Prescott, AZ (GlossyNews) — Captain Dudley Engelbrook, 91, of Chino Valley, Arizona is seeking asylum in Greece, Iceland, and several other European countries. Years of shoddy health care combined with the loss of veterans’ benefits, says the proud veteran of the Battle of the Bulge, “made life hell” for him.
Tired of living in subsidized housing, where he was afraid to come and go and was “surrounded by psychos, thieves, druggies, racist gangsters and murderers” — and even offered child prostitutes — he decided in 2003 to rent a small, dilapidated barn from a girlfriend. She was also the head of the local American Legion outpost, and Engelbrook later came to realize she was the daughter of Adolf Hitler. “I kept seeing all these skinheads come and go, and then I recognized the similar facial structure in her and her family‘s faces,” he said, “and there were family photos with certain faces cut out. Maybe he (Hitler) was secretly brought to Arizona after WWII? I don‘t know.”
Kind and humorous, soft-spoken yet determined, he said “I just can’t take it anymore. After 15 minutes, you’re talkin’ to the doctor’s back. They got me on fast-track.”
That was the least of his worries, he says. To make ends meet, he rented out a converted outhouse (on the same property as his landlord’s) to six Mexican immigrants in 2006. In return, they grew food, cooked for him, bathed him, cared for his pet cats, cleaned his barn, taught him Spanish, took him to the Post Office, doctor’s appointments and other errands, as well as on extended walks twice a day. Crossing the highway, however, proved to be a harrowing experience.
“This is basically a highway with some corporations attached, you see, and there aren’t enough traffic lights or sidewalks. There’s no center to it — it’s all spread out, poorly planned and pretty ugly. There’s a Safeway and that’s it! If you’re not feeling social, you go to one of the fast food joints. Most of the people living here don’t work here–they commute. There are two or three intersections for 15,000 people plus all the people just passing through. Sometimes it takes 15 minutes of waiting for a clearing so we can just cross the damn thing. People are getting in accidents all the time.”
In his walks, he began noticing the numerous roadside memorials dotting the highway, and began photographing them, citing that “there’s sixteen in a two mile stretch alone — most of them teenagers.” An avid photographer in his youth and during the war, he said it brought back painful memories for him.
He was so dismayed at the situation that he compiled an album of his photographs and sent it along with a detailed letter to Governor Jan Brewer.
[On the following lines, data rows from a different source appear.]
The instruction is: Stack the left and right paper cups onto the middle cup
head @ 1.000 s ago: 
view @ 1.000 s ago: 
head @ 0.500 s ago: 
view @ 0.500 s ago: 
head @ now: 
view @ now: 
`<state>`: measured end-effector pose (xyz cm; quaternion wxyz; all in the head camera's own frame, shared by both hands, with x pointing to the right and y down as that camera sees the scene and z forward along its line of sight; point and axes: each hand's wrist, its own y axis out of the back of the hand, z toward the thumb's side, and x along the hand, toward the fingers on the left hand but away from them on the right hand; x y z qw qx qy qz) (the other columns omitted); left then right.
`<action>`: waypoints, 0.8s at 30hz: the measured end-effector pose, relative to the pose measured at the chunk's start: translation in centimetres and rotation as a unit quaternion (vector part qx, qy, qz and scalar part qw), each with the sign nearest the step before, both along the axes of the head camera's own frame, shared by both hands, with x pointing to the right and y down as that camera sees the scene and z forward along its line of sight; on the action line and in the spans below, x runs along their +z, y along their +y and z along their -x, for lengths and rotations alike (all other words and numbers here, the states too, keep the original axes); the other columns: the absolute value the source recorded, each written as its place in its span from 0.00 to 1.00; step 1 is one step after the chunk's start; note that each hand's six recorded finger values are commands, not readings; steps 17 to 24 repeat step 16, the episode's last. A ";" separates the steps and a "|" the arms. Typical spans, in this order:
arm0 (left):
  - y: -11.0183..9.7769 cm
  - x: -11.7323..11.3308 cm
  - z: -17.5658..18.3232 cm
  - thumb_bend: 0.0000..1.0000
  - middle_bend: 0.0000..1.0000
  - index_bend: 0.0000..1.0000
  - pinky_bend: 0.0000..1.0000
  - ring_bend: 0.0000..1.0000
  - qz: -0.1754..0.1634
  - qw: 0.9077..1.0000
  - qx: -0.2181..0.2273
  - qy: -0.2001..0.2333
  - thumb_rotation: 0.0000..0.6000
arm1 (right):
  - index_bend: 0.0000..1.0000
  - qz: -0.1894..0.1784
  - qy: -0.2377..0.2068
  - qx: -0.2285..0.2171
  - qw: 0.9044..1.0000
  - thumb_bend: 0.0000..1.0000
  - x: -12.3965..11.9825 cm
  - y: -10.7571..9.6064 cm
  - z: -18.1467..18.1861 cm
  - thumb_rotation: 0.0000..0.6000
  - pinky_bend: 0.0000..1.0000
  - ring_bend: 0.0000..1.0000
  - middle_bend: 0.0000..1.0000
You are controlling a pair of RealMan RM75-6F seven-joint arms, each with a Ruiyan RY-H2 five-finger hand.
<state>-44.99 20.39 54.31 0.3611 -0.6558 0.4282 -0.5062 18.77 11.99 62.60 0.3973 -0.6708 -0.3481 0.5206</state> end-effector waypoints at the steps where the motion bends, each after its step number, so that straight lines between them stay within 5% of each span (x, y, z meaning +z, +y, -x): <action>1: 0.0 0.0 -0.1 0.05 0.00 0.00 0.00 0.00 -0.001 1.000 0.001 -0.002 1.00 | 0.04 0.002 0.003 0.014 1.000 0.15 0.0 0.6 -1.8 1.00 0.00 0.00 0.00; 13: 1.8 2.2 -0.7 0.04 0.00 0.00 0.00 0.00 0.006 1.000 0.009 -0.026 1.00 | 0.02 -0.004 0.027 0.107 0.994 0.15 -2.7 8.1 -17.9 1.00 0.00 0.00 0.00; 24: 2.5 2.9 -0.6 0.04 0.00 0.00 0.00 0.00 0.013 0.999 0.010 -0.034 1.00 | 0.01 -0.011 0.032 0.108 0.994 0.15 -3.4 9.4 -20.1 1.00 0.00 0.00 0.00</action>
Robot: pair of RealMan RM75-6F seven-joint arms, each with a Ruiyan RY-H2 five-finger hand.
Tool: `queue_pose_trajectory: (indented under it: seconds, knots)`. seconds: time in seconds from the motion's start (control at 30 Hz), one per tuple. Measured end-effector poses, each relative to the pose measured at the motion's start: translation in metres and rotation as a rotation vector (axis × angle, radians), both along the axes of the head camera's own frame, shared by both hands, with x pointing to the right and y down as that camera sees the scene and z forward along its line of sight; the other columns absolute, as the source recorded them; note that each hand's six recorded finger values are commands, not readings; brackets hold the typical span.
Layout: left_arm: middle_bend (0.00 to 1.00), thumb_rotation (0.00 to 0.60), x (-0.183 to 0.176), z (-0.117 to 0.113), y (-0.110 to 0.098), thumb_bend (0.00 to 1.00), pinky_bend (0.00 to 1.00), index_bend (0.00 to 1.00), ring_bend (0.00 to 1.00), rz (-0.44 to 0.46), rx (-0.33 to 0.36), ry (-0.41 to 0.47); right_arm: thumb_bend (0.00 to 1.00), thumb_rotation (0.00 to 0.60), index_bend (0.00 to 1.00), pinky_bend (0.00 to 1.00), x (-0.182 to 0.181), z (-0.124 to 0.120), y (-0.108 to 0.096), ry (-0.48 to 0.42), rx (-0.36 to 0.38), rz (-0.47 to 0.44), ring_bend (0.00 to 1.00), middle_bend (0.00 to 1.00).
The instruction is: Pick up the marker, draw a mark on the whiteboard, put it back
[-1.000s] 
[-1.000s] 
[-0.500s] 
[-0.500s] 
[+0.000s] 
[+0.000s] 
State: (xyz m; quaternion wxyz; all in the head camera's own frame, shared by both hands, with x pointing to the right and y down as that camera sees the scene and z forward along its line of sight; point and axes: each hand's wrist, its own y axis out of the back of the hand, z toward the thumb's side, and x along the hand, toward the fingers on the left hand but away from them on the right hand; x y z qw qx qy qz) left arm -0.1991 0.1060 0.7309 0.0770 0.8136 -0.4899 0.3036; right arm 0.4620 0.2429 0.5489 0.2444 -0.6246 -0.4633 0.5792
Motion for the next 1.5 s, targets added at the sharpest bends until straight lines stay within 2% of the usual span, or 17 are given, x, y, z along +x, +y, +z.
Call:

It took six months of repeated letter writing before an agent of the Department of Economic Services showed up at his door. He was interviewed briefly and told that, due to his unorthodox living arrangement, a building inspection would have to be performed. He was then asked for proof of citizenship, which he could no longer provide–having lost his passport during one of his moves. Police arrived, cuffed him, and took him to an outdoor prison facility “in the middle of nowhere,” where he was forced to wear pink underwear, sleep in 120 degree heat, and was repeatedly raped by members of the Aryan Brotherhood gang, apparently for speaking Spanish to other inmates.
After three weeks of hell, in and out of consciousness and “half-dead,” his citizenship was finally confirmed and he was released. He took a Greyhound bus to Prescott and hitched a ride to Chino Valley, where he discovered that both his barn and the outhouse had been razed to the ground. “They were just piles of rubble,” he said, wet-eyed, “and I never saw those Mexicans again–even the crops were tore up.”
His landlord wouldn’t answer her door and just when he was about to either hitch a ride back to Prescott or “collapse from dehydration,” a Mexican man came out of nowhere and offered him his residence in Mexico. A relative of one of his former renters who had made it back to Mexico, he said he had crossed the border (illegally) to offer him assistance. Deeply touched but unwilling to give up the fight just yet, Mr. Engelbrook thanked the gentleman profusely and told him he would instead pursue legal action to secure asylum in one of the countries he had helped liberate in WWII… “perhaps even Germany, some place that‘s kinder to their elders and their youngins, where people don’t just read their Bibles because of some fear of far-right authorities. When the only reason to stay is the absence of martial law, and even that‘s questionable, I need to reevaluate my options. I just hope they (in Europe) recognize what I did for them, at least for my part, and might accommodate me for a few more years. I can still walk and contribute what I can to their society. I know a lot of good jokes.”
Englewood is awaiting a decision while living in a commune in Chino Valley with a group of Salvadoran refugees. He earns a living helping out in their sheet rock business.